**Records for the task:**

========================================================================

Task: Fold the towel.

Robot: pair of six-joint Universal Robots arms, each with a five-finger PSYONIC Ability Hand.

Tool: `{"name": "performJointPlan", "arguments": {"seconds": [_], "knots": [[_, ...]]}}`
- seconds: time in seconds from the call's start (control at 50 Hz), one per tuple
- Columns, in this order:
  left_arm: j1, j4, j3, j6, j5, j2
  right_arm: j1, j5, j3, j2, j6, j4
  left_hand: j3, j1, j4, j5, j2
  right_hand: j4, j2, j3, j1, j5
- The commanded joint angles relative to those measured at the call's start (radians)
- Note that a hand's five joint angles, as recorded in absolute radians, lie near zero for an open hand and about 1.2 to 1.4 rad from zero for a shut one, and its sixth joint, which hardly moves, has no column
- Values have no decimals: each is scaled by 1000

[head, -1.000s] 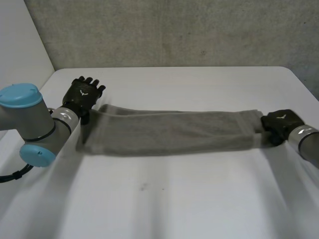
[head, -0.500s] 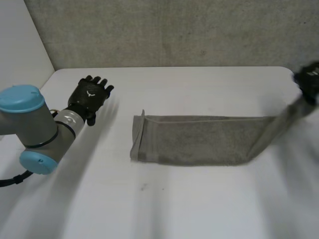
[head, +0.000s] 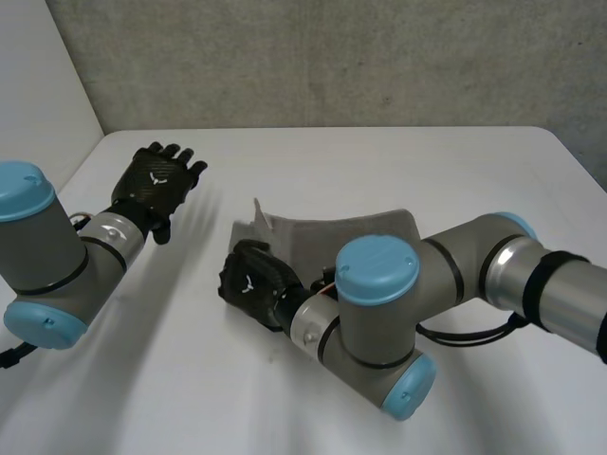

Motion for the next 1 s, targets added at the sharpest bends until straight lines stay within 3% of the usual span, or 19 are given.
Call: {"name": "performJointPlan", "arguments": {"seconds": [0.02, 0.12, 0.22, 0.42, 0.58, 0.66, 0.7, 0.72, 0.76, 0.88, 0.92, 1.0], "knots": [[-12, 9, -2, -2, 0, 1, -22, 107, 18, -83, 69, 10, 10, 0, 7, -25, 10, -602, -572, -585, -427, -615], [-25, 29, 11, -25, -2, 17, -76, 106, 79, -224, 299, 13, 13, 3, 10, -23, 13, -602, -572, -585, -427, -615], [-108, 32, 33, -144, -8, 50, -165, 106, 200, -344, 566, 20, 21, 12, 19, -14, 21, -602, -572, -585, -427, -615], [-260, 37, 53, -388, -6, 27, -396, 101, 373, -396, 673, 125, 45, 35, 42, 10, 45, -602, -572, -585, -427, -615], [-334, 43, 148, -410, -40, -151, -492, 98, 453, -378, 667, 112, 59, 50, 57, 24, 60, -602, -572, -585, -427, -615], [-329, 40, 195, -399, -103, -206, -504, 98, 467, -355, 666, 76, 68, 59, 66, 33, 68, -383, -353, -366, -208, -396], [-312, 37, 218, -390, -169, -239, -519, 97, 479, -344, 664, 44, 68, 59, 66, 33, 68, -88, -58, -71, 87, -101], [-312, 37, 218, -390, -169, -239, -519, 97, 479, -344, 664, 44, 68, 59, 66, 33, 68, -87, -57, -70, 88, -99], [-297, 35, 205, -380, -202, -243, -524, 94, 479, -330, 666, 26, 68, 59, 66, 33, 68, 147, 177, 164, 322, 135], [-295, 37, 154, -340, -210, -240, -519, 84, 469, -313, 666, 26, 65, 56, 63, 30, 65, 316, 345, 332, 491, 303], [-297, 40, 124, -298, -215, -239, -516, 86, 467, -315, 667, 26, 60, 50, 57, 24, 60, 543, 573, 560, 718, 531], [-297, 41, 105, -266, -216, -240, -515, 89, 467, -323, 663, 26, 57, 47, 54, 22, 57, 620, 650, 637, 795, 607]]}}
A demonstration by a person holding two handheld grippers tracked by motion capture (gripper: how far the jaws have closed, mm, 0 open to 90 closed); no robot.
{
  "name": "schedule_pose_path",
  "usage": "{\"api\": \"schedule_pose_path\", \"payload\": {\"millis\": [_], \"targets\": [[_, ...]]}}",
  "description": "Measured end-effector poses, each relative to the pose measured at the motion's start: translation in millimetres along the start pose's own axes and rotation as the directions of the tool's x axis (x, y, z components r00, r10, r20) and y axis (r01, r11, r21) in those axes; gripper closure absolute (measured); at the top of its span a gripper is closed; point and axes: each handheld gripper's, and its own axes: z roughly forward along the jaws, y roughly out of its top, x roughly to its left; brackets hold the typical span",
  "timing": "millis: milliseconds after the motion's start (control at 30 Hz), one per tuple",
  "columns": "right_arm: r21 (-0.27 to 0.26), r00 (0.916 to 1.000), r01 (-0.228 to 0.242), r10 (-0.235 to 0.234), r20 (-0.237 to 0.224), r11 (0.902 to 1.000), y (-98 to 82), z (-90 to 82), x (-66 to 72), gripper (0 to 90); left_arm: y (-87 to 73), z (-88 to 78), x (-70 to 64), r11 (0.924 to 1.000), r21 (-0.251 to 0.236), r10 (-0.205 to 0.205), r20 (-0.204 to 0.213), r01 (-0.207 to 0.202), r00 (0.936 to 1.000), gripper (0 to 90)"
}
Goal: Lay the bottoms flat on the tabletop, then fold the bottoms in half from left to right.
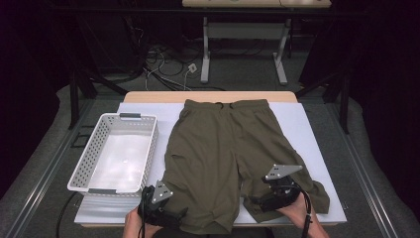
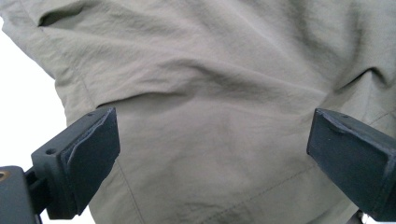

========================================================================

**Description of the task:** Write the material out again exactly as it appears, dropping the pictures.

**Written solution:**
Task: Fold the towel.

Robot: pair of six-joint Universal Robots arms, each with a five-finger PSYONIC Ability Hand.

Tool: `{"name": "performJointPlan", "arguments": {"seconds": [_], "knots": [[_, ...]]}}`
- seconds: time in seconds from the call's start (control at 50 Hz), one per tuple
- Columns, in this order:
  left_arm: j1, j4, j3, j6, j5, j2
  right_arm: j1, j5, j3, j2, j6, j4
  left_hand: j3, j1, j4, j5, j2
  right_hand: j4, j2, j3, j1, j5
- The commanded joint angles relative to those measured at the call's start (radians)
- Note that a hand's five joint angles, as recorded in absolute radians, lie near zero for an open hand and about 1.2 to 1.4 rad from zero for a shut one, and its sixth joint, which hardly moves, has no column
- Values have no decimals: each is scaled by 1000

[head, -1.000s] 
[head, -0.500s] 
[head, +0.000s] 

Motion for the next 1 s, targets added at the sharpest bends until straight lines stay within 3% of the usual span, or 19 are given.
Call: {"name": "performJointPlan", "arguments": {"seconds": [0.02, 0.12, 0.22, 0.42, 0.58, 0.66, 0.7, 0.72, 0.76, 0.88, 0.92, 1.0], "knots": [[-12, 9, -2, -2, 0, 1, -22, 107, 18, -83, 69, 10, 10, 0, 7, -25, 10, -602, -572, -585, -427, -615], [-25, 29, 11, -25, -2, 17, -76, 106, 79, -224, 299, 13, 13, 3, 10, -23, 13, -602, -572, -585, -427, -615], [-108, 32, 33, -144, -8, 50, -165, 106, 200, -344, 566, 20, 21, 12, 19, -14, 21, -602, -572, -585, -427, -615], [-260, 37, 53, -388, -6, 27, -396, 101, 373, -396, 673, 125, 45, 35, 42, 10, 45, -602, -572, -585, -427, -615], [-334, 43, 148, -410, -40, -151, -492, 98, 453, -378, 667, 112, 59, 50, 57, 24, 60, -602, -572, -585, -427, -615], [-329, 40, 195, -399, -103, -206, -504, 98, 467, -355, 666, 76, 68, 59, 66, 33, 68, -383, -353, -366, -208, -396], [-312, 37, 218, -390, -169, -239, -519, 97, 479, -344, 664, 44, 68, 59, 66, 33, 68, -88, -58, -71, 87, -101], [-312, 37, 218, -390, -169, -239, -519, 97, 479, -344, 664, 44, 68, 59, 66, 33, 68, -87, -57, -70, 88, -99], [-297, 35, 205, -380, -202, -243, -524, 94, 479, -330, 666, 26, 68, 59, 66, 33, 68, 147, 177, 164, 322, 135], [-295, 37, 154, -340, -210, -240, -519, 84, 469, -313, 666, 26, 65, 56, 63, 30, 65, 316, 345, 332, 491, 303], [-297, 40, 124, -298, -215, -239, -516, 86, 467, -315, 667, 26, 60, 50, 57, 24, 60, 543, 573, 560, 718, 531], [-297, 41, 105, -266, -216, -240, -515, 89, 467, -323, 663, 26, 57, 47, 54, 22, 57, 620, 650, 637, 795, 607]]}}
A demonstration by a person holding two handheld grippers tracked by motion capture (gripper: how far the jaws have closed, mm, 0 open to 90 closed); no robot.
{
  "name": "schedule_pose_path",
  "usage": "{\"api\": \"schedule_pose_path\", \"payload\": {\"millis\": [_], \"targets\": [[_, ...]]}}",
  "description": "Measured end-effector poses, each relative to the pose measured at the motion's start: translation in millimetres along the start pose's own axes and rotation as the directions of the tool's x axis (x, y, z components r00, r10, r20) and y axis (r01, r11, r21) in those axes; gripper closure absolute (measured); at the top of its span a gripper is closed; point and axes: each handheld gripper's, and its own axes: z roughly forward along the jaws, y roughly out of its top, x roughly to its left; brackets hold the typical span",
  "timing": "millis: milliseconds after the motion's start (control at 30 Hz), one per tuple",
  "columns": "right_arm: r21 (-0.27 to 0.26), r00 (0.916 to 1.000), r01 (-0.228 to 0.242), r10 (-0.235 to 0.234), r20 (-0.237 to 0.224), r11 (0.902 to 1.000), y (-98 to 82), z (-90 to 82), x (-66 to 72), gripper (0 to 90); left_arm: y (-87 to 73), z (-88 to 78), x (-70 to 64), r11 (0.924 to 1.000), r21 (-0.251 to 0.236), r10 (-0.205 to 0.205), r20 (-0.204 to 0.213), r01 (-0.207 to 0.202), r00 (0.936 to 1.000), gripper (0 to 90)"
}
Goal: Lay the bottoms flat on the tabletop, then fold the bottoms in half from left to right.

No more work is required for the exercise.